#### [Instructions for the task]
Write the records out once more, so that nothing differs from the original.

#### [Data entries]
----------
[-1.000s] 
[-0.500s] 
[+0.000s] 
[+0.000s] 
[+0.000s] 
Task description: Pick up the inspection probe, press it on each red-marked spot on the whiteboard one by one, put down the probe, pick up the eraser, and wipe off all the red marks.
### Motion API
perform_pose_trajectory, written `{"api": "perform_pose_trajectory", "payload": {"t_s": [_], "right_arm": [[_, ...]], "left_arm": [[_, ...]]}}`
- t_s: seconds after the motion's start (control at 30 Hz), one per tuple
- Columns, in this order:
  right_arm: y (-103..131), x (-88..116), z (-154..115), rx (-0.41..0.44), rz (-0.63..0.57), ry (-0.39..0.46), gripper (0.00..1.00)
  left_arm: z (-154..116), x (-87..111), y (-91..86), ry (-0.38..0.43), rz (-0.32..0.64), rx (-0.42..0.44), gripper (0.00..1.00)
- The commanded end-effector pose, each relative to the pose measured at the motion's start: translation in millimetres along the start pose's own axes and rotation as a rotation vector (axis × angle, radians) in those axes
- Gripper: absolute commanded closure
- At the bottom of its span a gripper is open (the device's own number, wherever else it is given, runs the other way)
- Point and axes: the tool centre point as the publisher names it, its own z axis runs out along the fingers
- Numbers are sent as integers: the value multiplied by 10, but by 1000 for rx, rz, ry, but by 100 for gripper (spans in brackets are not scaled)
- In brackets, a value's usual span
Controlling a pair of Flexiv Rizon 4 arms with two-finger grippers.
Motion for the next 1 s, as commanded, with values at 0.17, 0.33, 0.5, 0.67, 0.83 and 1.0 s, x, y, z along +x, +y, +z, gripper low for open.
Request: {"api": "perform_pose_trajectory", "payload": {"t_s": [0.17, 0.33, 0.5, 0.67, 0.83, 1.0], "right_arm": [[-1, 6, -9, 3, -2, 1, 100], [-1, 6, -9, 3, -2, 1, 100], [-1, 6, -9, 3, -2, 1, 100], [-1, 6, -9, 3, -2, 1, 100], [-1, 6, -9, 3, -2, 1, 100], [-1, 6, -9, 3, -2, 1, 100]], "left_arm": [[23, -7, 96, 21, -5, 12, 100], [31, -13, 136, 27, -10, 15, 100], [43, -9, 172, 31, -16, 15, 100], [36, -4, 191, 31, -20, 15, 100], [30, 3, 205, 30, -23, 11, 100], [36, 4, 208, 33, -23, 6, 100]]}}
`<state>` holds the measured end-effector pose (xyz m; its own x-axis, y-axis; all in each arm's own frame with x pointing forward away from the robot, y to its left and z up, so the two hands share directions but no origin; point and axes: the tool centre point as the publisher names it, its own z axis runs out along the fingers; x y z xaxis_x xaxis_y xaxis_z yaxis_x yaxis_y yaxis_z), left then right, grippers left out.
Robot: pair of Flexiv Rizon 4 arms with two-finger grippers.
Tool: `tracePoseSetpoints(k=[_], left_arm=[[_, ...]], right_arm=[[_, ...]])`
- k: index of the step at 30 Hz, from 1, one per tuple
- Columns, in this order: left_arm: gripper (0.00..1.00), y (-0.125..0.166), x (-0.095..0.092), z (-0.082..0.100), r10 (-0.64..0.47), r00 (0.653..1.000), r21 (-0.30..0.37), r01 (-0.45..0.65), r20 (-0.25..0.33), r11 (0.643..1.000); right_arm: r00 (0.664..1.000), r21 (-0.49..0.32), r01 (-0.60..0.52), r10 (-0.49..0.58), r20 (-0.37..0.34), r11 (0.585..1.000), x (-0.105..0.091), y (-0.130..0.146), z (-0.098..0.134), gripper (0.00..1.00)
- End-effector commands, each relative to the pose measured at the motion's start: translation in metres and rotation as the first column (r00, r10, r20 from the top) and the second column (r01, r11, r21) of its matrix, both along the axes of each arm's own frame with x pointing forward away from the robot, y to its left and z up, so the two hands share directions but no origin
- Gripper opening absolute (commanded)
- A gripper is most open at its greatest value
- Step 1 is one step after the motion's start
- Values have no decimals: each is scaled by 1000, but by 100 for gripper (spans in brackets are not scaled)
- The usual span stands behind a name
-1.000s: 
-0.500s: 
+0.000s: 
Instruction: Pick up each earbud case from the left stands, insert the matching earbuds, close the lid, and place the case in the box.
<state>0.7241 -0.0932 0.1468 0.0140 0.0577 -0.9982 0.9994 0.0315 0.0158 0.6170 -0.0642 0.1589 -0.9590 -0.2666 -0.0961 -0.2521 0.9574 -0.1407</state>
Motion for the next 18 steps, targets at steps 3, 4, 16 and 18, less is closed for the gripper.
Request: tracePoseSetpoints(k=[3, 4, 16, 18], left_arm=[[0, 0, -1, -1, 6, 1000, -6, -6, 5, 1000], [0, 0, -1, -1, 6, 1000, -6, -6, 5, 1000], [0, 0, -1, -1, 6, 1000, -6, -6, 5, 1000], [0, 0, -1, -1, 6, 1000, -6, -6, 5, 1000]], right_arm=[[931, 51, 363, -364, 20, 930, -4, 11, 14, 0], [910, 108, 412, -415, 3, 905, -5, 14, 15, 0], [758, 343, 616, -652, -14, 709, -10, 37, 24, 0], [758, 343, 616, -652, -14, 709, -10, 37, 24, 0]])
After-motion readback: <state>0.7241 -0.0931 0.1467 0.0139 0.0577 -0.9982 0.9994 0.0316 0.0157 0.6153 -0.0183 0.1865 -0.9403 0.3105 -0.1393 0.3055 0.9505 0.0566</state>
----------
#### [Solution to this exercise]
[-1.000s] 
[-0.500s] 
[+0.000s] 
[+0.000s] 
[+0.000s] 
Task description: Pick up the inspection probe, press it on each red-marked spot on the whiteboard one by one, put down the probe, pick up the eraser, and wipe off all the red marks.
### Motion API
perform_pose_trajectory, written `{"api": "perform_pose_trajectory", "payload": {"t_s": [_], "right_arm": [[_, ...]], "left_arm": [[_, ...]]}}`
- t_s: seconds after the motion's start (control at 30 Hz), one per tuple
- Columns, in this order:
  right_arm: y (-103..131), x (-88..116), z (-154..115), rx (-0.41..0.44), rz (-0.63..0.57), ry (-0.39..0.46), gripper (0.00..1.00)
  left_arm: z (-154..116), x (-87..111), y (-91..86), ry (-0.38..0.43), rz (-0.32..0.64), rx (-0.42..0.44), gripper (0.00..1.00)
- The commanded end-effector pose, each relative to the pose measured at the motion's start: translation in millimetres along the start pose's own axes and rotation as a rotation vector (axis × angle, radians) in those axes
- Gripper: absolute commanded closure
- At the bottom of its span a gripper is open (the device's own number, wherever else it is given, runs the other way)
- Point and axes: the tool centre point as the publisher names it, its own z axis runs out along the fingers
- Numbers are sent as integers: the value multiplied by 10, but by 1000 for rx, rz, ry, but by 100 for gripper (spans in brackets are not scaled)
- In brackets, a value's usual span
Controlling a pair of Flexiv Rizon 4 arms with two-finger grippers.
Motion for the next 1 s, as commanded, with values at 0.17, 0.33, 0.5, 0.67, 0.83 and 1.0 s, x, y, z along +x, +y, +z, gripper low for open.
Request: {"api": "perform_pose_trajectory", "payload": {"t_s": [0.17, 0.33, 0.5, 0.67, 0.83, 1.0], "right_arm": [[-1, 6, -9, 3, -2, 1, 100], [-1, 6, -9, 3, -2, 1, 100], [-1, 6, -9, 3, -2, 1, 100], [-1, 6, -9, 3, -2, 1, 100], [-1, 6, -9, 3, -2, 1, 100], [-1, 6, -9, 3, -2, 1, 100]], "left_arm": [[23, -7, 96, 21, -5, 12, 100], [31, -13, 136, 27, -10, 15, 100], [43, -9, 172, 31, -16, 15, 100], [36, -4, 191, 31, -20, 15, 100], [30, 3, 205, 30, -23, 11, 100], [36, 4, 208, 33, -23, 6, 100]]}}
`<state>` holds the measured end-effector pose (xyz m; its own x-axis, y-axis; all in each arm's own frame with x pointing forward away from the robot, y to its left and z up, so the two hands share directions but no origin; point and axes: the tool centre point as the publisher names it, its own z axis runs out along the fingers; x y z xaxis_x xaxis_y xaxis_z yaxis_x yaxis_y yaxis_z), left then right, grippers left out.
Robot: pair of Flexiv Rizon 4 arms with two-finger grippers.
Tool: `tracePoseSetpoints(k=[_], left_arm=[[_, ...]], right_arm=[[_, ...]])`
- k: index of the step at 30 Hz, from 1, one per tuple
- Columns, in this order: left_arm: gripper (0.00..1.00), y (-0.125..0.166), x (-0.095..0.092), z (-0.082..0.100), r10 (-0.64..0.47), r00 (0.653..1.000), r21 (-0.30..0.37), r01 (-0.45..0.65), r20 (-0.25..0.33), r11 (0.643..1.000); right_arm: r00 (0.664..1.000), r21 (-0.49..0.32), r01 (-0.60..0.52), r10 (-0.49..0.58), r20 (-0.37..0.34), r11 (0.585..1.000), x (-0.105..0.091), y (-0.130..0.146), z (-0.098..0.134), gripper (0.00..1.00)
- End-effector commands, each relative to the pose measured at the motion's start: translation in metres and rotation as the first column (r00, r10, r20 from the top) and the second column (r01, r11, r21) of its matrix, both along the axes of each arm's own frame with x pointing forward away from the robot, y to its left and z up, so the two hands share directions but no origin
- Gripper opening absolute (commanded)
- A gripper is most open at its greatest value
- Step 1 is one step after the motion's start
- Values have no decimals: each is scaled by 1000, but by 100 for gripper (spans in brackets are not scaled)
- The usual span stands behind a name
-1.000s: 
-0.500s: 
+0.000s: 
Instruction: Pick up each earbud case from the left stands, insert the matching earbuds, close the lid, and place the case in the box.
<state>0.7241 -0.0932 0.1468 0.0140 0.0577 -0.9982 0.9994 0.0315 0.0158 0.6170 -0.0642 0.1589 -0.9590 -0.2666 -0.0961 -0.2521 0.9574 -0.1407</state>
Motion for the next 18 steps, targets at steps 3, 4, 16 and 18, less is closed for the gripper.
Request: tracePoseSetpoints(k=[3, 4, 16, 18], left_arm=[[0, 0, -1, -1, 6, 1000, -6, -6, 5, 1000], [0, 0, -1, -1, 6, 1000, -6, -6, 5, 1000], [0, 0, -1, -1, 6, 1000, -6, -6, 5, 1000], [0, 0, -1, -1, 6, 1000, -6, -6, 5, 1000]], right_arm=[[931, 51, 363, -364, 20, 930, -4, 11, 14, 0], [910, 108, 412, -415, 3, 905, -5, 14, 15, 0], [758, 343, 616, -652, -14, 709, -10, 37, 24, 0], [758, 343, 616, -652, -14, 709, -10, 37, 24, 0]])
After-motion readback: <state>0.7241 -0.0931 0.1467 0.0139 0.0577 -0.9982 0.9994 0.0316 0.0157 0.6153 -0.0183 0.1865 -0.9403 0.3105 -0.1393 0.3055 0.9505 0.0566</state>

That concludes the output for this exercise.